He struck the gate of the pen immediately beneath the two appalled watchers and stopped. He moved to the right and paused, whimpering in anxious agony. Back to the gate and over to the left, where he stopped and howled. Whatever the frightful compulsion was, whatever he sought, he could not deviate enough from his line to go around the pen. He looked, then, and for the first time saw the gate and the fence and the ophidian inhabitants of the den. They did not matter. Nothing mattered. He fumbled at the lock, then furiously attacked it and the gate and the fence with his club—fruitlessly. He tried to climb the fence, but failed. He tore off his shoes and socks and, by dint of jamming toes and fingers ruthlessly into the meshes, he began to climb.

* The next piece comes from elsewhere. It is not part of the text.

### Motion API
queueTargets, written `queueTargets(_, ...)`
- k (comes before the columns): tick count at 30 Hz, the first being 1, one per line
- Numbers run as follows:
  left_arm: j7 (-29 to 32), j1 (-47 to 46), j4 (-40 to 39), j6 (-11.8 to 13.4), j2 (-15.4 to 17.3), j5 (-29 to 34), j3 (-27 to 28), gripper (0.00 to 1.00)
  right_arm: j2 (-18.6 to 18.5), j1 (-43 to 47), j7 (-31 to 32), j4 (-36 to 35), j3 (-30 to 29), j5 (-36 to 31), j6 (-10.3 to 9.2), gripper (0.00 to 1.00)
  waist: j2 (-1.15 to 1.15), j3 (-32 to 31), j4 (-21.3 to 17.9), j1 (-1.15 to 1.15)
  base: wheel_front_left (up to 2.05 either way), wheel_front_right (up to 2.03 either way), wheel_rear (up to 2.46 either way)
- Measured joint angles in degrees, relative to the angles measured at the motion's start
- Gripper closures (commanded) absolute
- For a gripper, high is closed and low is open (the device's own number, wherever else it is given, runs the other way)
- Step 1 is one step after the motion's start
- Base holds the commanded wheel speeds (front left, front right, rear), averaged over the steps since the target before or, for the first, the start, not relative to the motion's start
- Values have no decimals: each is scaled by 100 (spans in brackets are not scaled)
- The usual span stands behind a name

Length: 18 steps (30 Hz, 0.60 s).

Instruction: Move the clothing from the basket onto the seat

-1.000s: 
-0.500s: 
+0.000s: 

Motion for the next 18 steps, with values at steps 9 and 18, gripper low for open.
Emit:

No more than he had minded the thorns and the rocks did he mind the eight strands of viciously-barbed wire surmounting that fence; he did not wince as the inch-long steel fangs bit into arms and legs and body. He did, however, watch the snakes. He took pains to drop into an area temporarily clear of them, and he pounded to death the half-dozen serpents bold enough to bar his path.
Then, dropping to the ground, he writhed and scuttled about; sniffing ever harder; nose plowing the ground. He halted; dug his bleeding fingers into the hard soil; thrust his nose into the hole; inhaled tremendously. His body writhed, trembled, shuddered uncontrollably, then stiffened convulsively into a supremely ecstatic rigidity utterly horrible to see.
The terribly labored breathing ceased. The body collapsed bonelessly, even before the snakes crawled up and struck and struck and struck.
Jacqueline Comstock saw very little of the outrageous performance. She screamed once, shut both eyes, and, twisting about within the man’s encircling arm, burrowed her face into his left shoulder.
Ryder, however—white-faced, set-jawed, sweating—watched the thing to its ghastly end. When it was over he licked his lips and swallowed twice before he could speak.
“It’s all over, dear—no danger now,” he managed finally to say. “We’d better go. We ought to turn in an alarm . . . make a report or something.”
“Oh, I can’t, Bob—I can’t!” she sobbed. “If I open my eyes I just know I’ll look, and if I look I’ll . . . I’ll simply turn inside out!”
“Hold everything, Jackie! Keep your eyes shut. I’ll pilot you and tell you when we’re out of sight.”
More than half carrying his companion, Ryder set off down the rocky trail. Out of sight of what had happened, the girl opened her eyes and they continued their descent in a more usual, more decorous fashion until they met a man hurrying upward.